As part of the "Shakhtarsk" battalion, the "Hundreds of Jesus Christ" fighters from the "Brotherhood" of Dmytro Korchinsky, which was formed in the Maidan.

== Command ==
The battalion commander is Andrii Filonenko, a native of Zaporizhzhia, and the deputy for combat training is Ruslan Onyshchenko, who is a native of Donetsk. Before the start of the Anti-Terrorist Operation in Donbas, both had their own businesses. Andriy Filonenko worked in the energy sector, engaged in the construction of electrical substations, and Ruslan Onyshchenko was engaged in transportation, and also had a license to develop coal seams and a share in the authorized capital of a private mine in the amount of 20%. Battalion Chief of Staff Roman Kovalev is a resident of Sevastopol; deputy battalion commander Hafiz Rafiev — Kamianets-Podilskyi; Dmytro Plitchenko, Deputy Armament Battalion Commander - Dnipro. The intelligence commander is a citizen of Belarus with the pseudonym "Belarus", aka Anton Belorus, most likely Ruslan Pyatkovskyi.

== Activity ==
On July 8, 2014, the first company of the battalion, consisting of 89 soldiers, took an oath of loyalty to the Ukrainian people. Adviser to the Minister of Internal Affairs, Anton Gerashchenko, was present at the swearing-in ceremony and Deputy Chairman of the Dnipropetrovsk State Administration Borys Filatov.

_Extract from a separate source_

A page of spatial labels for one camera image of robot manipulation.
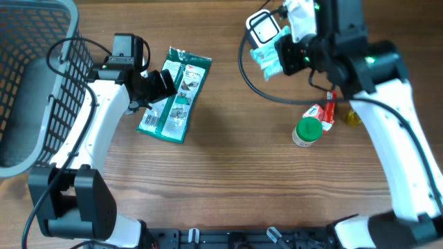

Disarming separatists, maintaining public order in liberated cities and checkpoints are among the main tasks of the battalion, which it must perform in the anti-terrorist zone.

On July 28, 2014, the battalion's fighters went into the city of Berdyansk detained Stakhaniv City Mayor Yury Borisov on suspicion of aiding separatists from the "DNR".

On August 4, 2014, together with the fighters of the Azov battalion and with the support of the Armed Forces of Ukraine, they took control of the town of Marinka near Donetsk.

Through August 10 and 11, Shakhtarsk Battalion with the Azov Battalion and the Ukrainian Army helped in the attack on the city of Ilovaisk.

== Disbandment ==
On September 10, 2014, fighters of the volunteer battalion "Shakhtarsk" learned that the state leadership, for reasons incomprehensible to them, was trying to disband them. Volunteers still wanted to protect Ukraine from invaders, whose troops are concentrated near Mariupol and Crimea. Therefore, they continued to defend the occupied positions and did not surrender their weapons.

On October 16, 2014, the Minister of Internal Affairs of Ukraine, Arsen Avakov, ordered the disbandment of the Shakhtarsk special purpose police patrol battalion due to frequent cases of looting among soldiers: "The Shakhtarsk battalion, which fought brilliantly near Ilovaisk, was disbanded by me because of repeated incidents looting took place in Volnovas and in other situations...", and added that looting was committed by approximately 50 people out of 700 volunteers of the battalion. General of the Army of Ukraine, former head of the Foreign Intelligence Service of Ukraine Mykola Malomuzh confirmed the facts of looting:

Acts of looting were indeed observed in the Shakhtarsk battalion. We received operational information directly from the city of events that such cases occur. The SBU should deal with these cases, because it led to systemic dissatisfaction of the local population, led to corresponding confrontations. This did not create a situation for stabilization and dialogue with the population... These facts are robberies, this is bullying, this is the seizure of equipment, but there are also more serious consequences. Therefore, such a forced decision was made
— Mykola Malomuzh

As the adviser to the Minister of Internal Affairs of Ukraine Anton Gerashchenko noted, after the disbandment of the battalion, the personnel of the former Shakhtarsk was divided into two groups: the unit of the Ministry of Internal Affairs "St. Mary", which included volunteers from Shakhtarsk and Azov from the political party "Brotherhood" of Dmytro Korchinsky, and a group of MIA employees who were decided to be sent to replenish other volunteer units of the MIA. Later, they created a new volunteer unit of the Ministry of Internal Affairs, which was called Tornado.